[WHAT THIS TASK INVOLVES]: Each entry below needs to be reproduced exactly as given.
:::
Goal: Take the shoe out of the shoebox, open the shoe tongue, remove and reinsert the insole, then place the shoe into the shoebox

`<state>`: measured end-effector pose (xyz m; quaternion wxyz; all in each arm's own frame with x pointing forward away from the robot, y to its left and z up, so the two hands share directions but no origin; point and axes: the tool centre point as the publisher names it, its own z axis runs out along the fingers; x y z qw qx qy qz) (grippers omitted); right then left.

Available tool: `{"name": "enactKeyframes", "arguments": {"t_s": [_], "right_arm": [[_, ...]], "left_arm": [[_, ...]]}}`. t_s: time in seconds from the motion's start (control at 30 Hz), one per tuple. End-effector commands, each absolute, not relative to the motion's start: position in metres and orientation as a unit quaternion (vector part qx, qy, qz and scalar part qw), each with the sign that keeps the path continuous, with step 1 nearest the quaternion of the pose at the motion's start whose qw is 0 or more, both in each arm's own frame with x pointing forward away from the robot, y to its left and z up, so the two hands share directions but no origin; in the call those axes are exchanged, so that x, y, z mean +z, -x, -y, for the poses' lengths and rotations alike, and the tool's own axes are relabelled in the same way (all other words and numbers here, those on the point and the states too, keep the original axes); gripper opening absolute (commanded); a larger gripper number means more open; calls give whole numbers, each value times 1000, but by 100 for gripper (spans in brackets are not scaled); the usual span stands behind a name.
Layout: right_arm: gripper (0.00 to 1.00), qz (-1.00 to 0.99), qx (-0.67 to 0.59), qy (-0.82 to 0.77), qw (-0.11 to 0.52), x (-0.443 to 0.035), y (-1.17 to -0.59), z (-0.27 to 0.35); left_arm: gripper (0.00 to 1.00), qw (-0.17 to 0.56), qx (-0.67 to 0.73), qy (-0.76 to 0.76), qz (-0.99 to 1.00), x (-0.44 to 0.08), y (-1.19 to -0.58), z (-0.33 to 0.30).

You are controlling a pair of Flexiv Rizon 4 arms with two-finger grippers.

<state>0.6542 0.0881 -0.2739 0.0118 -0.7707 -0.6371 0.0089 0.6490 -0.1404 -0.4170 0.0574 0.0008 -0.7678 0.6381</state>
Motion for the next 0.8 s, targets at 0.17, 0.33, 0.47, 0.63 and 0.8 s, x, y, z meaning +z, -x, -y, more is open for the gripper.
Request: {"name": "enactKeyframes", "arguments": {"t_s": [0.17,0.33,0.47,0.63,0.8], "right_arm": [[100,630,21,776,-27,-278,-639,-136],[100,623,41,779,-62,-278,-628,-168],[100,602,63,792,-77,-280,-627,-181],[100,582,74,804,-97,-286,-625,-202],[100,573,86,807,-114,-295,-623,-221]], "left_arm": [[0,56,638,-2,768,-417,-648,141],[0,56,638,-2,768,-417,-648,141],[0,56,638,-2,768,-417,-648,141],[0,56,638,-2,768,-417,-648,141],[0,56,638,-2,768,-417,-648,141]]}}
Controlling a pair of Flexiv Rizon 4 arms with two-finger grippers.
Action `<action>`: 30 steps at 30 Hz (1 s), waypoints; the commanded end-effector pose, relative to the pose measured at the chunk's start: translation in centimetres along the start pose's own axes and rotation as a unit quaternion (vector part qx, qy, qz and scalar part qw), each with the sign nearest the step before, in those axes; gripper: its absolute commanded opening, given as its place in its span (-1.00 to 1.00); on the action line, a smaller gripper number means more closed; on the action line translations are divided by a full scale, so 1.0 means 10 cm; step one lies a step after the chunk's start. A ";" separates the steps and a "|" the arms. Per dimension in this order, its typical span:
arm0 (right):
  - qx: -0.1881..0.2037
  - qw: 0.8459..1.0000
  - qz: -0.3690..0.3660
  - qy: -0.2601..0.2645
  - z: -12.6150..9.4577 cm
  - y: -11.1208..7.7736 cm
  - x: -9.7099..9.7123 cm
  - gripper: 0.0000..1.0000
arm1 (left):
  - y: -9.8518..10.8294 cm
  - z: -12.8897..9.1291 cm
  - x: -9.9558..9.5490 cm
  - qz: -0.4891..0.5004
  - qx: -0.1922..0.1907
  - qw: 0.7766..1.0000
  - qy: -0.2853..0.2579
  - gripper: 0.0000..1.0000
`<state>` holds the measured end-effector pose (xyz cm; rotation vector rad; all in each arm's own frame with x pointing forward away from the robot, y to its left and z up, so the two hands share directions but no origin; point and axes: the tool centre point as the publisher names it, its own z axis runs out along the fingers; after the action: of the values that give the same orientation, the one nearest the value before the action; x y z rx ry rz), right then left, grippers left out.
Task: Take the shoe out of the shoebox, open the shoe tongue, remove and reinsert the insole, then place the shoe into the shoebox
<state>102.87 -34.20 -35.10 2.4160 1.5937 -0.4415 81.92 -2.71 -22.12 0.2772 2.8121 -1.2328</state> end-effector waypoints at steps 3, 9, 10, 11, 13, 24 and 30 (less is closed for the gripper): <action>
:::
[THE ANSWER]:
Goal: Take the shoe out of the shoebox, open the shoe tongue, remove and reinsert the insole, then place the shoe into the shoebox

`<state>`: measured end-effector pose (xyz m; quaternion wxyz; all in each arm's own frame with x pointing forward away from the robot, y to its left and z up, so the two hands share directions but no origin; point and axes: the tool centre point as the publisher names it, its own z axis runs out along the fingers; x y z qw qx qy qz) (grippers omitted); right then left.

Available tool: `{"name": "enactKeyframes", "arguments": {"t_s": [_], "right_arm": [[_, ...]], "left_arm": [[_, ...]]}}`. t_s: time in seconds from the motion's start (control at 30 Hz), one per tuple. End-effector commands, each absolute, not relative to the motion's start: position in metres and orientation as a unit quaternion (vector part qx, qy, qz and scalar part qw), each with the sign that keeps the path continuous, with step 1 nearest the quaternion of the pose at the motion's start whose qw is 0 or more, both in each arm's own frame with x pointing forward away from the robot, y to its left and z up, so the two hands share directions but no origin; in the call those axes are exchanged, so that x, y, z mean +z, -x, -y, for the poses' lengths and rotations alike, and the tool's own axes are relabelled in the same way (all other words and numbers here, those on the point and the states too, keep the original axes); gripper opening absolute (commanded); a larger gripper number means more open; calls give whole numbers, each value times 1000, but by 100 for gripper (spans in brackets are not scaled); the usual span stands behind a name.
Layout: right_arm: gripper (0.00 to 1.00), qz (-1.00 to 0.99), qx (-0.67 to 0.59), qy (-0.82 to 0.77), qw (-0.11 to 0.52), x (-0.443 to 0.035), y (-1.17 to -0.59), z (-0.27 to 0.35); left_arm: gripper (0.00 to 1.00), qw (-0.17 to 0.56), qx (-0.67 to 0.73), qy (-0.76 to 0.76), qz (-0.99 to 1.00), x (-0.44 to 0.08), y (-1.19 to -0.58), z (-0.33 to 0.30).

You are controlling a pair of Flexiv Rizon 4 arms with two-finger grippers.

<state>0.6542 0.0881 -0.2739 0.0118 -0.7707 -0.6371 0.0089 0.6490 -0.1404 -0.4170 0.0574 0.0008 -0.7678 0.6381</state>
Motion for the next 0.8 s, targets at 0.17, 0.33, 0.47, 0.63 and 0.8 s, x, y, z meaning +z, -x, -y, more is open for the gripper.
Request: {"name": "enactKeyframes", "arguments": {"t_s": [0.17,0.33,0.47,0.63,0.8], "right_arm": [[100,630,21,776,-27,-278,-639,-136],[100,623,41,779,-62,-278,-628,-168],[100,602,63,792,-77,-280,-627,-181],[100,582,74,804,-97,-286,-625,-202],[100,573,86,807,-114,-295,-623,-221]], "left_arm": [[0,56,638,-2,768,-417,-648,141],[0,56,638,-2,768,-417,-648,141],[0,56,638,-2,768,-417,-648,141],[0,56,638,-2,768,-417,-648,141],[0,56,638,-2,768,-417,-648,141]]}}
Controlling a pair of Flexiv Rizon 4 arms with two-finger grippers.
Action `<action>`: 30 steps at 30 Hz (1 s), waypoints; the commanded end-effector pose, relative to the pose measured at the chunk's start: translation in centimetres along the start pose's own axes and rotation as a unit quaternion (vector part qx, qy, qz and scalar part qw), each with the sign nearest the step before, in those axes; gripper: its absolute commanded opening, given as its place in its span (-1.00 to 1.00); on the action line, a smaller gripper number means more closed; on the action line translations are divided by a full scale, so 1.0 means 10 cm; step one lies a step after the chunk's start. A ";" separates the steps and a "|" the arms. Per dimension in this order, its typical span:
arm0 (right):
  - qx: -0.1881..0.2037
  - qw: 0.8459..1.0000
  - qz: -0.3690..0.3660
  - qy: -0.2601..0.2645
  - z: -12.6150..9.4577 cm
  - y: -11.1208..7.7736 cm
  - x: -9.7099..9.7123 cm
  - gripper: 0.0000..1.0000
arm1 (left):
  - y: -9.8518..10.8294 cm
  - z: -12.8897..9.1291 cm
  - x: -9.9558..9.5490 cm
  - qz: -0.4891..0.5004
  - qx: -0.1922..0.1907
  - qw: 0.7766..1.0000
  - qy: -0.2853..0.2579
  - gripper: 0.0000..1.0000
`<state>` holds the measured end-effector pose (xyz cm; rotation vector rad; all in each arm's own frame with x pointing forward away from the robot, y to its left and z up, so the two hands share directions but no origin; point and axes: the tool centre point as the publisher names it, its own z axis runs out along the fingers; after the action: of the values that give the same orientation, the one nearest the value before the action; x y z rx ry rz), right then left, grippers left out.
Task: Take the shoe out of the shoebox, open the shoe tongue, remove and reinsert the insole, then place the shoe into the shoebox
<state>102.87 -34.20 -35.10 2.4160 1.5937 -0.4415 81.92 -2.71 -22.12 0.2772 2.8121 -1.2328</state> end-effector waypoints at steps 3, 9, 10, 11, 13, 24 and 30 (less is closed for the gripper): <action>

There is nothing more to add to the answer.